Now we need to clone the GPT-2 repository and setup the environment:

git clone https://github.com/nshepperd/gpt-2
python3 -m venv env
source env/bin/activate
pip install -r requirements.txt

You may also need to do some extra steps as it didn't work out of the box for me.

Install more packages:

pip install numpy tensorflow

Fix module linking (optional):

Because the module linking is kinda messed up I will prepend all my python commands with PYTHONPATH='./src' to add the src directory to the path. If you don't want to do this and run everything manually you can move encode.py and decode.py into the src directory and run everything from there.

Now we need to download the base model:

python download_model.py 117M

Move the training data you created at the start into the project and run the following command.

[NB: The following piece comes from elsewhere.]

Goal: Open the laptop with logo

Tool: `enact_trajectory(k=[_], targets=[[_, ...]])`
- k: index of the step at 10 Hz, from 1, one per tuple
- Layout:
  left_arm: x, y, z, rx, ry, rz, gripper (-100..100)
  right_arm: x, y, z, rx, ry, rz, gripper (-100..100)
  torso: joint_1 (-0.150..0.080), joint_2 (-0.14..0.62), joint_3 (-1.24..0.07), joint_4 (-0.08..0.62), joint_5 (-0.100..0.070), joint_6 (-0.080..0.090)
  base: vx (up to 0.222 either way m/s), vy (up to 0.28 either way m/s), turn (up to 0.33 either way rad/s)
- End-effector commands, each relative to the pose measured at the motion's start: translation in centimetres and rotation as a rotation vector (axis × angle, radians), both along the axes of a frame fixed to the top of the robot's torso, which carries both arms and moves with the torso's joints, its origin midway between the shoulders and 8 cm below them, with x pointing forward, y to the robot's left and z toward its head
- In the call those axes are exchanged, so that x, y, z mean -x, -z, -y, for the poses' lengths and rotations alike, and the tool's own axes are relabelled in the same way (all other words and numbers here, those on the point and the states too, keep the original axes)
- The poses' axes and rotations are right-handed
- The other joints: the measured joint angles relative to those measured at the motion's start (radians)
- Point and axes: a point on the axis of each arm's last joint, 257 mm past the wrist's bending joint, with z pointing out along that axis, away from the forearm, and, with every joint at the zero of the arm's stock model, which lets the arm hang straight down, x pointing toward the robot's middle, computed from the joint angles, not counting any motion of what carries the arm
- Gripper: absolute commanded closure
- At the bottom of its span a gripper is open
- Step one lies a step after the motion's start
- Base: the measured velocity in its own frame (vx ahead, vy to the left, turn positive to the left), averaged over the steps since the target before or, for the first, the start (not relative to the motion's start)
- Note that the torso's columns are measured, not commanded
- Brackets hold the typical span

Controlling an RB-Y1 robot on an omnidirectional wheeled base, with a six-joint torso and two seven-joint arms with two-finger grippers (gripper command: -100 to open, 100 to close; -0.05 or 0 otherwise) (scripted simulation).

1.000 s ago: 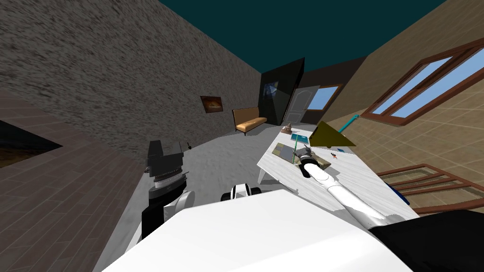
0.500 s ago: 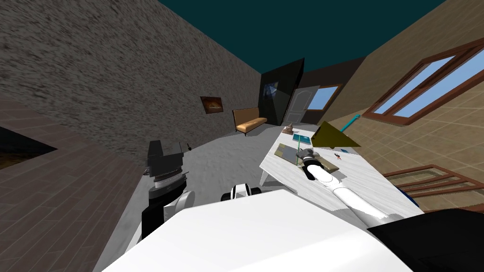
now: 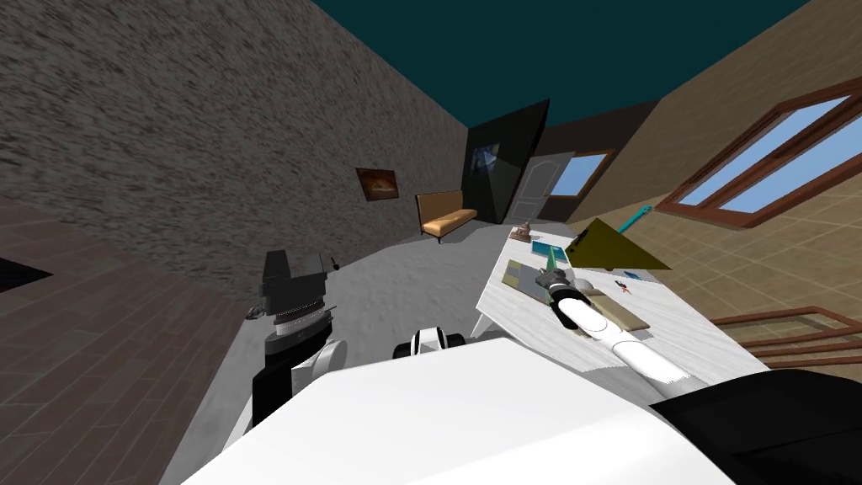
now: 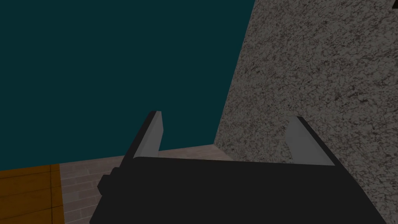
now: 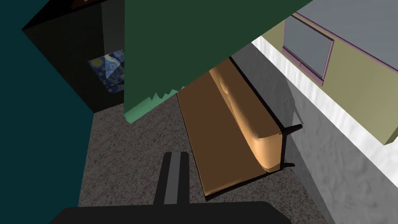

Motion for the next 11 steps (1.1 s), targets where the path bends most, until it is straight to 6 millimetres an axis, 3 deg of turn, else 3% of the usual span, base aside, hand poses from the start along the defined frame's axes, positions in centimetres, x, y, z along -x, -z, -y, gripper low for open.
enact_trajectory(k=[1, 11], targets=[[0.0, 0.0, 0.0, 0.000, 0.000, 0.000, 0, -1.0, -0.3, -0.8, -0.023, -0.032, 0.001, -100, -0.005, 0.006, 0.004, 0.002, -0.001, 0.000, -0.123, -0.129, 0.191], [0.0, 0.0, 0.0, 0.000, 0.000, 0.000, 0, -4.6, -0.9, -4.3, -0.154, -0.146, -0.007, -100, 0.003, -0.005, -0.002, -0.001, 0.001, 0.001, -0.144, -0.139, 0.160]])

PYTHONPATH='./src' python encode.py training.txt training.npz

Remember that you don't need to add PYTHONPATH if you're in the src directory.

Training

To start training use:

PYTHONPATH='./src' python train.py --dataset training.npz

You may start seeing lots of warnings from numpy and tensorflow, but you can ignore them. After a while you should see output like this:

Loading dataset...
100%|██████████████████████████████████████████| 1/1 [00:00<00:00, 70.56it/s]
dataset has 43217 tokens
Training...
[1 | 21.85] loss=3.25 avg=3.25
[2 | 39.46] loss=3.41 avg=3.33
[3 | 55.75] loss=3.63 avg=3.43
[4 | 81.97] loss=3.04 avg=3.33
[5 | 105.26] loss=2.95 avg=3.25
[6 | 130.92] loss=3.26 avg=3.26
[7 | 150.76] loss=3.76 avg=3.33
[8 | 168.35] loss=3.04 avg=3.29
[9 | 186.66] loss=3.67 avg=3.34
[10 | 207.01] loss=3.18 avg=3.32
[11 | 225.60] loss=3.34 avg=3.32

We can decipher the output [6 | 130.92] loss=3.26 avg=3.26 as follows:

6: Refers to the number of training step. Think of it as a counter that will increase by 1 after each run.
130.92: Time elapsed since the start of training in seconds. You can use the first step as reference to determine how long does it take to run one step.
loss and avg: Both of them refers to the cross-entropy (log loss) and the average loss. You can use this to determine the performance of your model. In theory, as training steps increases, the loss should decrease until it converge at certain value. The lower, the better.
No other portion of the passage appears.